- _Description of the task_:
For each entry below, please return its exact wording and leave out any picture.

Dataset records
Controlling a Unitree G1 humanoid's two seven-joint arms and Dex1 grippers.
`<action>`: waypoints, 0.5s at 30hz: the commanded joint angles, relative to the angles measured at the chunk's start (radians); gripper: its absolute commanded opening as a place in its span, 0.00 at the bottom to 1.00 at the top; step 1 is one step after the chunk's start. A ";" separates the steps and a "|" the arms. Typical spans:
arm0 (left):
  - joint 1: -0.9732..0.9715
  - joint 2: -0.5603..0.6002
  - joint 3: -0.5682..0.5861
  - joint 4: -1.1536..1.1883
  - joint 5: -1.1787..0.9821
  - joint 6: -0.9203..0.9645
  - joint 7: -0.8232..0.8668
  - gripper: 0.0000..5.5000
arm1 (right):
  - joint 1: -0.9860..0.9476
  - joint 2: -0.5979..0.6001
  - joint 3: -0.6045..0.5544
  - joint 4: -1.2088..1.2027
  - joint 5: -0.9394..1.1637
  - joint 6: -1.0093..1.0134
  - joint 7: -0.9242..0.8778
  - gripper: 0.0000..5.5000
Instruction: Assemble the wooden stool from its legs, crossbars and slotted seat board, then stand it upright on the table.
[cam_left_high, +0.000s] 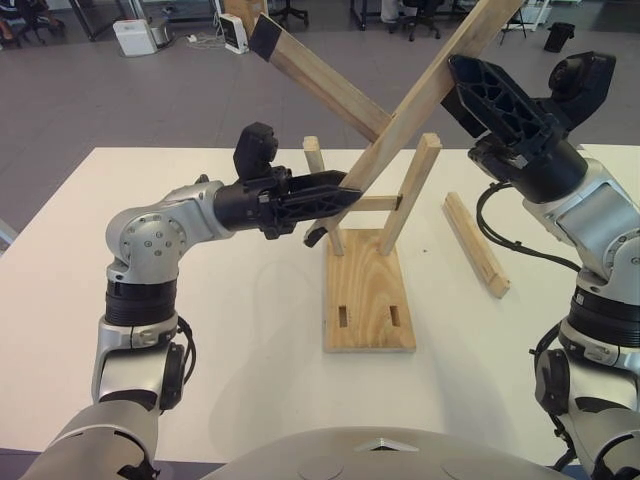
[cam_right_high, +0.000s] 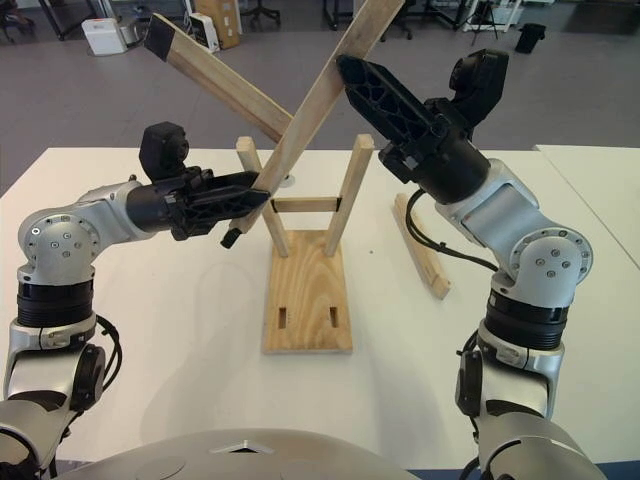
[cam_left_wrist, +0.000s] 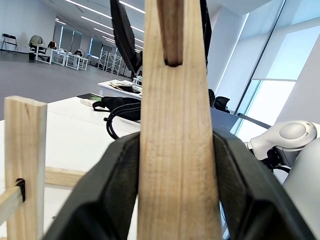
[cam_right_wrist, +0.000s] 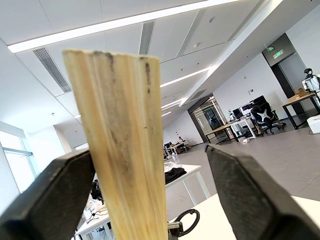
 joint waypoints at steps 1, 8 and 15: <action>0.017 0.019 -0.009 -0.017 -0.006 0.013 -0.016 0.37 | -0.009 -0.020 -0.017 0.006 0.091 0.015 0.017 0.67; 0.023 0.035 -0.025 -0.019 0.000 0.021 -0.040 0.37 | -0.005 -0.023 0.009 -0.006 0.118 0.008 -0.001 0.45; 0.021 0.041 -0.030 -0.017 0.005 0.016 -0.042 0.37 | 0.018 -0.044 0.014 -0.013 0.086 0.016 -0.004 0.38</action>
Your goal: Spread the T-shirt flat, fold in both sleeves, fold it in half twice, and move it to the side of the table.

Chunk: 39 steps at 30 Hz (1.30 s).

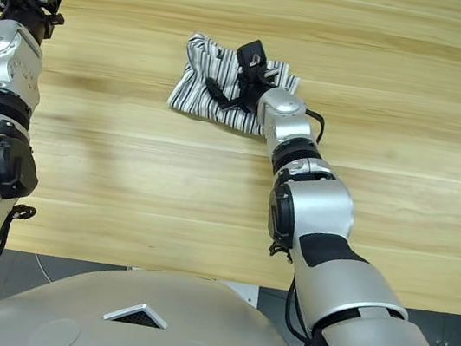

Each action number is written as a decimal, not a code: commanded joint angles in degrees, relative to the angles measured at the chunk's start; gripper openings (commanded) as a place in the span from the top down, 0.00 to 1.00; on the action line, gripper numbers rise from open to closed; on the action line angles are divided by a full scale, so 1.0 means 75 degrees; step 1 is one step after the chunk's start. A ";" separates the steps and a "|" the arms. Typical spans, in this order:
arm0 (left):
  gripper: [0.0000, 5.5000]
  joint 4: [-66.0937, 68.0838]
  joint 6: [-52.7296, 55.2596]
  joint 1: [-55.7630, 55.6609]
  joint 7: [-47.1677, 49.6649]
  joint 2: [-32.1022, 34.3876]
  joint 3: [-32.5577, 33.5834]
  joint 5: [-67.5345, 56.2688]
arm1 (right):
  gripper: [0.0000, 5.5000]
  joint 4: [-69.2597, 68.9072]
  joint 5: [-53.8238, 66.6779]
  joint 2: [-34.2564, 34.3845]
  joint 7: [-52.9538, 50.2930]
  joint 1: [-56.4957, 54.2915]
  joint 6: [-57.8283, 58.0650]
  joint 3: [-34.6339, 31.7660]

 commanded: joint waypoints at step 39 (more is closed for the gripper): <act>0.53 0.1556 -0.3560 0.0403 0.4213 -0.1246 -0.1746 0.3144 | 0.01 0.0181 -0.1436 -0.0670 -0.4043 0.1258 -0.3993 -0.0230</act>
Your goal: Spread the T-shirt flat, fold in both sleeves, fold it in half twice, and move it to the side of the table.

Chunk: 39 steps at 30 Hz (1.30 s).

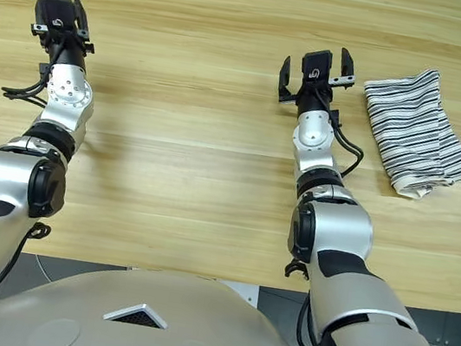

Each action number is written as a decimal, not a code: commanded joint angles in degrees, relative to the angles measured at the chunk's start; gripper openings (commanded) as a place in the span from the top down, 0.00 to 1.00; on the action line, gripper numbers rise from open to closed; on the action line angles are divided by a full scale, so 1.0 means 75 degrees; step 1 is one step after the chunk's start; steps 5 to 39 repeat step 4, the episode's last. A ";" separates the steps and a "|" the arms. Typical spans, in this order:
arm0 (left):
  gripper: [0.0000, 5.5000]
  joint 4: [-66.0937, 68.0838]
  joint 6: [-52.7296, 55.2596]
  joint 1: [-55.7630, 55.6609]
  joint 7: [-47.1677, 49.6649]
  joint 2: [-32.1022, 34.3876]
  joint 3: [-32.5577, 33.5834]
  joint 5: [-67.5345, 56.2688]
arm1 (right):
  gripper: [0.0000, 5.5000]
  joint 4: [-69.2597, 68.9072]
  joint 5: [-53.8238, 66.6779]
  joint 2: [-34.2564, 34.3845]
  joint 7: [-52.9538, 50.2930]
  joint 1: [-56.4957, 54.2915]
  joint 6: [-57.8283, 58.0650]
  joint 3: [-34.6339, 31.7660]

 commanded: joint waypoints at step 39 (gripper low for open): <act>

- _Exercise solution_:
Controlling a Unitree G1 humanoid's two seven-joint arms and Dex1 grippers.
`<action>`: waypoints, 0.5s at 30hz: the commanded joint angles, relative to the angles measured at the chunk's start (radians); gripper: its absolute commanded opening as a place in its span, 0.00 at the bottom to 1.00 at the top; step 1 is one step after the chunk's start. A ";" separates the steps and a "|" the arms. Typical spans:
arm0 (left):
  - joint 1: -0.9732..0.9715
  - joint 2: -0.5603..0.6002
  - joint 3: -0.5682..0.5861
  - joint 4: -1.1536..1.1883
  - joint 5: -1.1787..0.9821
  - joint 6: -0.9203..0.9645
  - joint 7: -0.8232..0.8668
  - gripper: 0.0000..5.5000
arm1 (right):
  - joint 1: -0.9860..0.9476
  - joint 2: -0.5979..0.6001
  - joint 3: -0.6045..0.5544
  - joint 4: -1.2088..1.2027
  - joint 5: -0.9394..1.1637
  - joint 6: -1.0093..1.0134
  - joint 7: -0.9242..0.8778
  - gripper: 0.0000..5.5000
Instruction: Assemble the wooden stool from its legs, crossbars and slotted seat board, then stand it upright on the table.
[cam_left_high, +0.000s] 
[cam_right_high, +0.000s] 
[cam_left_wrist, +0.000s] 
[cam_right_wrist, +0.000s] 
 joint waypoints at steps 1, 8 and 15: <action>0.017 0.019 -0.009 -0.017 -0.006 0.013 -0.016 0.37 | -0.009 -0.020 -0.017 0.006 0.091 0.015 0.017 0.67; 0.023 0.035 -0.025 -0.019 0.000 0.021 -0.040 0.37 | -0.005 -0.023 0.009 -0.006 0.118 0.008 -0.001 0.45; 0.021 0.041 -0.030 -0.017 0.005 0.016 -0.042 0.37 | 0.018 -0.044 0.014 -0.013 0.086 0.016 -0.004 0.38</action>
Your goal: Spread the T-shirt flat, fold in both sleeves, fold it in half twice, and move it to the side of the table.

Chunk: 39 steps at 30 Hz (1.30 s).


Each action number is written as a decimal, not a code: commanded joint angles in degrees, relative to the angles measured at the chunk's start; gripper openings (commanded) as a place in the span from the top down, 0.00 to 1.00; on the action line, gripper numbers rise from open to closed; on the action line angles are divided by a full scale, so 1.0 means 75 degrees; step 1 is one step after the chunk's start. A ";" separates the steps and a "|" the arms. Typical spans, in this order:
arm0 (left):
  gripper: [0.0000, 5.5000]
  joint 4: [-66.0937, 68.0838]
  joint 6: [-52.7296, 55.2596]
  joint 1: [-55.7630, 55.6609]
  joint 7: [-47.1677, 49.6649]
  joint 2: [-32.1022, 34.3876]
  joint 3: [-32.5577, 33.5834]
  joint 5: [-67.5345, 56.2688]
arm1 (right):
  gripper: [0.0000, 5.5000]
  joint 4: [-69.2597, 68.9072]
  joint 5: [-53.8238, 66.6779]
  joint 2: [-34.2564, 34.3845]
  joint 7: [-52.9538, 50.2930]
  joint 1: [-56.4957, 54.2915]
  joint 6: [-57.8283, 58.0650]
  joint 3: [-34.6339, 31.7660]

 commanded: joint waypoints at step 39 (more is closed for the gripper): <act>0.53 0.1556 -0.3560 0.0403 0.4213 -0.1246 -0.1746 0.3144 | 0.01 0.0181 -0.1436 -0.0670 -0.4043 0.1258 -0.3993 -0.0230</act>
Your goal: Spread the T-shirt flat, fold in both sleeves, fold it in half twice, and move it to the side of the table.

Chunk: 39 steps at 30 Hz (1.30 s).


Each action number is written as a decimal, not a code: commanded joint angles in degrees, relative to the angles measured at the chunk's start; gripper openings (commanded) as a place in the span from the top down, 0.00 to 1.00; on the action line, gripper numbers rise from open to closed; on the action line angles are divided by a full scale, so 1.0 means 75 degrees; step 1 is one step after the chunk's start; steps 5 to 39 repeat step 4, the episode's last. A ";" separates the steps and a "|" the arms. Typical spans, in this order:
arm0 (left):
  gripper: [0.0000, 5.5000]
  joint 4: [-66.0937, 68.0838]
  joint 6: [-52.7296, 55.2596]
  joint 1: [-55.7630, 55.6609]
  joint 7: [-47.1677, 49.6649]
  joint 2: [-32.1022, 34.3876]
  joint 3: [-32.5577, 33.5834]
  joint 5: [-67.5345, 56.2688]
arm1 (right):
  gripper: [0.0000, 5.5000]
  joint 4: [-69.2597, 68.9072]
  joint 5: [-53.8238, 66.6779]
  joint 2: [-34.2564, 34.3845]
  joint 7: [-52.9538, 50.2930]
  joint 1: [-56.4957, 54.2915]
  joint 6: [-57.8283, 58.0650]
  joint 3: [-34.6339, 31.7660]

 commanded: joint waypoints at step 39 (gripper low for open): <act>

The required response has been given in full.